Search the records below for the string "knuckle" and copy each line where it turns up.
══ The records ══
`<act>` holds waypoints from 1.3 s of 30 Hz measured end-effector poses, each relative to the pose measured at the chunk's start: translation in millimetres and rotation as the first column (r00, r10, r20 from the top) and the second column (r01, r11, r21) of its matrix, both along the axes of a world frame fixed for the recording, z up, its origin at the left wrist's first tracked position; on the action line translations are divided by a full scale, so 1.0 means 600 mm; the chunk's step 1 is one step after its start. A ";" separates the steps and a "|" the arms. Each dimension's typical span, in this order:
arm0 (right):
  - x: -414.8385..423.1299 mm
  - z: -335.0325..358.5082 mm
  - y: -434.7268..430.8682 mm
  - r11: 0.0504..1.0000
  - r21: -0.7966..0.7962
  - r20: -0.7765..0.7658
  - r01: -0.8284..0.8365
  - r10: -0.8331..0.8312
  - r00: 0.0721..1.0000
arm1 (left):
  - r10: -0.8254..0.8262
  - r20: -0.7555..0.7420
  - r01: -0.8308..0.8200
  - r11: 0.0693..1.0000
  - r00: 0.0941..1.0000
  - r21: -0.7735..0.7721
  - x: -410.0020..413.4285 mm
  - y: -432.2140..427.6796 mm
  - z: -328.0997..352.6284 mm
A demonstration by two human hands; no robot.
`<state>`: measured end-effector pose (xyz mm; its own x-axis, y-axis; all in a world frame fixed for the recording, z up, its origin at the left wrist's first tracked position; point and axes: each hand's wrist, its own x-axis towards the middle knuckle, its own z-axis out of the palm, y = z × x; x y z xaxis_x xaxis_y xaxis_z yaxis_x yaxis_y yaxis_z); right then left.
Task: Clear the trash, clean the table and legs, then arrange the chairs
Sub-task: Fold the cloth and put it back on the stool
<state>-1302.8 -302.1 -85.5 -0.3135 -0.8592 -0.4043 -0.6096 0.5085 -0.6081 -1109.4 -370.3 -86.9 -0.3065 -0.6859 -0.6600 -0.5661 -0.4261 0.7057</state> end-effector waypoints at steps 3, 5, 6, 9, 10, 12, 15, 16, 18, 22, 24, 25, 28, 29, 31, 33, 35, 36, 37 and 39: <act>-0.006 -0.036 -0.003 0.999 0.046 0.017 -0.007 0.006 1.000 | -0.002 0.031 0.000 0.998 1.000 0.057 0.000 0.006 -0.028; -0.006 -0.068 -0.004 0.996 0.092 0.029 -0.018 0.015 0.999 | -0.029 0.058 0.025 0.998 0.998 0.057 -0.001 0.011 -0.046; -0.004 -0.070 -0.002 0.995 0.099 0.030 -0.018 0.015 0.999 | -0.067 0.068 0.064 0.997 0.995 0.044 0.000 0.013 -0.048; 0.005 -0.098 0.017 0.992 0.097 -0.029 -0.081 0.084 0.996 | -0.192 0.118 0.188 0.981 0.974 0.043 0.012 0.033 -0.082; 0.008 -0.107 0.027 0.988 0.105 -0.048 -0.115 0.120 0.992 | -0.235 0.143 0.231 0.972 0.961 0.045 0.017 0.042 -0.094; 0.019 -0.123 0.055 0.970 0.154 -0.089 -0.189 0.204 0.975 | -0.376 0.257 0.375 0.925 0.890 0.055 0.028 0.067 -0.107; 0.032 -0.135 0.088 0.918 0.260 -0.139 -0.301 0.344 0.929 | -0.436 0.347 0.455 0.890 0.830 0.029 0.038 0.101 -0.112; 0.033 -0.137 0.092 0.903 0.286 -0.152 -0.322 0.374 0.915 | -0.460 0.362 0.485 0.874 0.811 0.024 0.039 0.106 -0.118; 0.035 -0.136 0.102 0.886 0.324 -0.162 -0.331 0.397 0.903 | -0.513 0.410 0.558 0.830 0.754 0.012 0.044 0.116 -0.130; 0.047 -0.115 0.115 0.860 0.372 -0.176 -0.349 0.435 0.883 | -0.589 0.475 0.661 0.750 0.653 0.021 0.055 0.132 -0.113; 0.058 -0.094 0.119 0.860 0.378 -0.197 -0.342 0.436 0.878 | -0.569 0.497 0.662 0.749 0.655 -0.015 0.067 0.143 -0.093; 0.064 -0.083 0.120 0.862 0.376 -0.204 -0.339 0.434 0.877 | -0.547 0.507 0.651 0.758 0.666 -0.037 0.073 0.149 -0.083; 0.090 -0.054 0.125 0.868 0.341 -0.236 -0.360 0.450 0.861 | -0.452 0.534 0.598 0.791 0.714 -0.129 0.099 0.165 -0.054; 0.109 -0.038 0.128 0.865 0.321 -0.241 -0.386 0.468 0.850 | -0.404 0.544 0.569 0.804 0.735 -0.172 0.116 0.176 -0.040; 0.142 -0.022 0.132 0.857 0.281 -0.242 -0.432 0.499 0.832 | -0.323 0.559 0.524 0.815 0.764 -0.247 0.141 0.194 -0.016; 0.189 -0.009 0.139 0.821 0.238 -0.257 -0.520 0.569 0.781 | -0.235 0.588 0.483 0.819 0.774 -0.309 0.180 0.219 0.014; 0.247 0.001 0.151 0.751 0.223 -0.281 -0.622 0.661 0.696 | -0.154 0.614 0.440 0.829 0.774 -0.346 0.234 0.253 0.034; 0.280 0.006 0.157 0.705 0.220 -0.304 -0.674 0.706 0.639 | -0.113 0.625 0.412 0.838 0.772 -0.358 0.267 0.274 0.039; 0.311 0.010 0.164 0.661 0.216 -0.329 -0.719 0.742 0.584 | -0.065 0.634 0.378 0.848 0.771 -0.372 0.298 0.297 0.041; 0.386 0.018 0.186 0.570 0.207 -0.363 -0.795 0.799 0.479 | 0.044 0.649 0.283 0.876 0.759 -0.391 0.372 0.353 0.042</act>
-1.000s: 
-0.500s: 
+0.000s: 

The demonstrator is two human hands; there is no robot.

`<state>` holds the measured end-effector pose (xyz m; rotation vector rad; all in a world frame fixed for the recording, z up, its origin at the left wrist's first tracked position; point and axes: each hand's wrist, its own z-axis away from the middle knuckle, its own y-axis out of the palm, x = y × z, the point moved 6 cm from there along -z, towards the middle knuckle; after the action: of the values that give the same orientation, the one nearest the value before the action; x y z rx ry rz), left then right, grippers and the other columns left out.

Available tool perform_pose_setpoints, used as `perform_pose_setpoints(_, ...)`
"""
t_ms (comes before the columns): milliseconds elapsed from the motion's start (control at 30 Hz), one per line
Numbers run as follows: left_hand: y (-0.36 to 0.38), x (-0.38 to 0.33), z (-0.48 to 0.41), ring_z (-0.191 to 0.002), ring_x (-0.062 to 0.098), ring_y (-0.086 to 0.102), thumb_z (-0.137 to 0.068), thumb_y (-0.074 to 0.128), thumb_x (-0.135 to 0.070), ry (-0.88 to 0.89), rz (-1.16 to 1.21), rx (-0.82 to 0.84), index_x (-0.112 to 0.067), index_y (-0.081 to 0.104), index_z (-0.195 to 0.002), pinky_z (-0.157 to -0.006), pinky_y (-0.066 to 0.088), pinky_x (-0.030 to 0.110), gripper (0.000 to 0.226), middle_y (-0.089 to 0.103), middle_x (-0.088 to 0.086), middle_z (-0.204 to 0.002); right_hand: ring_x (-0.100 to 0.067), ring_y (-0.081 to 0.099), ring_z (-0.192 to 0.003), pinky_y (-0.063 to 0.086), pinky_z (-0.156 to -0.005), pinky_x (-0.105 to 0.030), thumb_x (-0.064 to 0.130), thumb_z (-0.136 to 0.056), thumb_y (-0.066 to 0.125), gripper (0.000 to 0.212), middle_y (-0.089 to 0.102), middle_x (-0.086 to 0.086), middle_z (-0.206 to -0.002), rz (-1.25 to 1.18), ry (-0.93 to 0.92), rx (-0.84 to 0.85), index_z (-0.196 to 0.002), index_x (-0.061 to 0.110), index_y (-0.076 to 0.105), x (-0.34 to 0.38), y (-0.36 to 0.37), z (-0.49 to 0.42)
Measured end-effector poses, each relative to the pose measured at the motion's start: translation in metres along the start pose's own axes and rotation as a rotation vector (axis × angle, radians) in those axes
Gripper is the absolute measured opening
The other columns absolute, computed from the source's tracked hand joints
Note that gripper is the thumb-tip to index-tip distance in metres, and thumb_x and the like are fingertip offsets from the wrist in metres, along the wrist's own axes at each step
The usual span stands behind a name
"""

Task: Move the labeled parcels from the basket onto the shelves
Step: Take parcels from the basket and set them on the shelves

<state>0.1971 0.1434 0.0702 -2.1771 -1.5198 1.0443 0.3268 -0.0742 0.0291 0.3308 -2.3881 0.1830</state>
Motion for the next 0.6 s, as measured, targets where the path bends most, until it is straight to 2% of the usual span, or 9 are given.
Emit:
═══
| Solution to this exercise |
`<state>`: measured end-effector pose (xyz mm; its own x-axis, y-axis; all in a world frame fixed for the recording, z up, its origin at the left wrist's first tracked position; point and axes: each hand's wrist, its own x-axis towards the middle knuckle, its own z-axis out of the palm, y = z × x; x y z xaxis_x xaxis_y xaxis_z yaxis_x yaxis_y yaxis_z); right then left.
`<state>` holds the measured end-effector pose (xyz m; rotation vector rad; all in a world frame fixed for the recording, z up, its origin at the left wrist's first tracked position; point and axes: each hand's wrist, its own z-axis away from the middle knuckle, its own y-axis out of the palm, x = y × z, the point moved 6 cm from there along -z, towards the middle knuckle; after the action: of the values that give the same orientation, the one nearest the value before the action; x y z rx ry rz), left then right, grippers and the other columns left out.

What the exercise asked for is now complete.